Room Full of Mirrors

Liverpool, England

9. April 1967

„I used to live in a room full of mirrors, all I could see was me.“

— Jimi Hendrix, „Room Full Of Mirrors“

„Tut mir leid, Freunde, solche wie euch bedienen wir hier nicht. Ich hab auch meine Vorschriften.“

Die Worte entsprangen dem Mund eines brummigen Seebären mit zittrigen Händen. Noch während er die Zurückweisung aussprach, wandte er sich ab und zapfte für einen anderen Gast ein Bier. Er hatte zunächst gar nicht richtig hingesehen – nicht mehr als einen kurzen Kennerblick auf die beiden Männer geworfen, die nun vor ihm standen und keinen blassen Schimmer hatten, weshalb sie nicht bedient wurden. Es war ausgesprochen merkwürdig, denn es handelte sich um einen jener typischen englischen Pubs, in denen jeder bedient wird: Männer, die längst zu betrunken sind, um noch gerade zu stehen, Kinder und sogar entflohene Sträflinge in Handschellen, sofern es ihnen gelingt, Bargeld über den Tresen zu schieben.

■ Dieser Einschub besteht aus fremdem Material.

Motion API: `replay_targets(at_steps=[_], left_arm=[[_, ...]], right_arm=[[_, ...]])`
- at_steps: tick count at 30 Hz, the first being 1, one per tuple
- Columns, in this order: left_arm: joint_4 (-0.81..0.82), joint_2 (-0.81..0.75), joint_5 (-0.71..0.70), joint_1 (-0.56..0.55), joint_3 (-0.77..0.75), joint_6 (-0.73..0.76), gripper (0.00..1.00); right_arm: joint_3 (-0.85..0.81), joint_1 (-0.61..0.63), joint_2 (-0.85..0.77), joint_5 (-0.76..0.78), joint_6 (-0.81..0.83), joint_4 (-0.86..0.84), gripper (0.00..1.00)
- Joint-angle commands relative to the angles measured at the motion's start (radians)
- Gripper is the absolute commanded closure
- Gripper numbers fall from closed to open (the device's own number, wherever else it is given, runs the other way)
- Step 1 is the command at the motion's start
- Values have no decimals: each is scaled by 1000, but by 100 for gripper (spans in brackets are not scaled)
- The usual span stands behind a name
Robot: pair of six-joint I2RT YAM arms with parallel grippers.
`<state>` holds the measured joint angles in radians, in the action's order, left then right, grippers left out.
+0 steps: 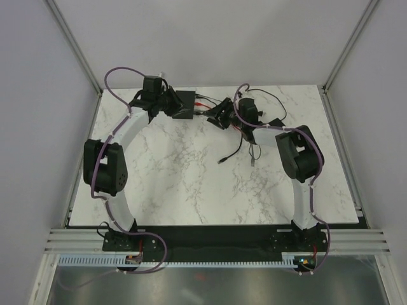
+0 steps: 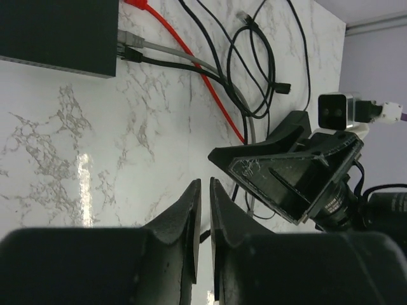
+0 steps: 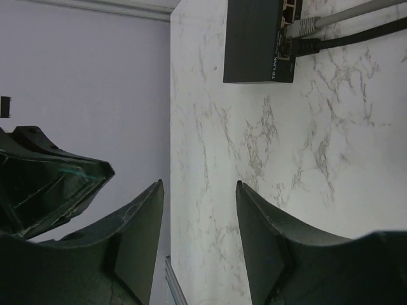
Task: Pull the plug from the switch port
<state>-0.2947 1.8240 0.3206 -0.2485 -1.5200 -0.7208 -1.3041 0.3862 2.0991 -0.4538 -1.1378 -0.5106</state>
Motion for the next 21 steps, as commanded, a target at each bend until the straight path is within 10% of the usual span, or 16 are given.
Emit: replay_targets(at_steps=[1,21], left_arm=[[-40,84,21,12,-92,6,84],[-147,348,-132,17,-331,86,98]], right_arm=[[-89,32,62,104,-105,-117,43],[-262,126,300,354,-186,-114,60]])
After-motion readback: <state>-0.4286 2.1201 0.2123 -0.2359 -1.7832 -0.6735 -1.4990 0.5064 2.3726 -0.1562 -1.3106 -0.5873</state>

Einer der zurückgewiesenen Männer war der einundzwanzigjährige Noel Redding, Bassist der Jimi Hendrix Experience. Noel war in Folkestone geboren, einer Stadt im Südosten Englands, und kannte Pubs und deren schlecht gelaunte Wirte bereits sein Leben lang. Noch nie war er weggeschickt worden, wenn er ein Getränk bestellen wollte, höchstens nach der Sperrstunde. Aber noch wurde nicht geschlossen, und Redding konnte sich nicht vorstellen, was den Barmann veranlasst haben mochte, so zu reagieren. „Ich hab ernsthaft überlegt“, erinnert sich Noel Jahre später, „ob der Kerl vielleicht unsere Single ‚Hey Joe‘ scheiße fand.“

Sowohl Noel als auch sein Begleiter, Jimi Hendrix, hatten lilafarbene Schals um die Hälse geschlungen und trugen stolz zerfranste Kraushaarfrisuren, die sich wie Heiligenscheine um ihre Köpfe legten. Noel hatte grellviolette Schlaghosen an, während Jimis eng anliegende Beinkleider aus weinrotem Samt gefertigt waren. Jimi trug dazu ein Piratenhemd mit Rüschen, das sich auf der Brust üppig bauschte, und über der Jacke ein schwarzes Cape. Die einzigen Leute, die sich so kleideten, waren Schauspieler aus einem Theaterstück des achtzehnten Jahrhunderts – oder eben Rockstars. Und dennoch hatten Noel und Jimi hunderte von Pubs in ähnlich abgefahrener Aufmachung besucht und waren nicht abgewiesen worden. In London erzielten sie damit eher den gegenteiligen Effekt: Hatte man sie erst einmal erkannt, wurden sie wie Mitglieder der königlichen Familie behandelt und verehrt.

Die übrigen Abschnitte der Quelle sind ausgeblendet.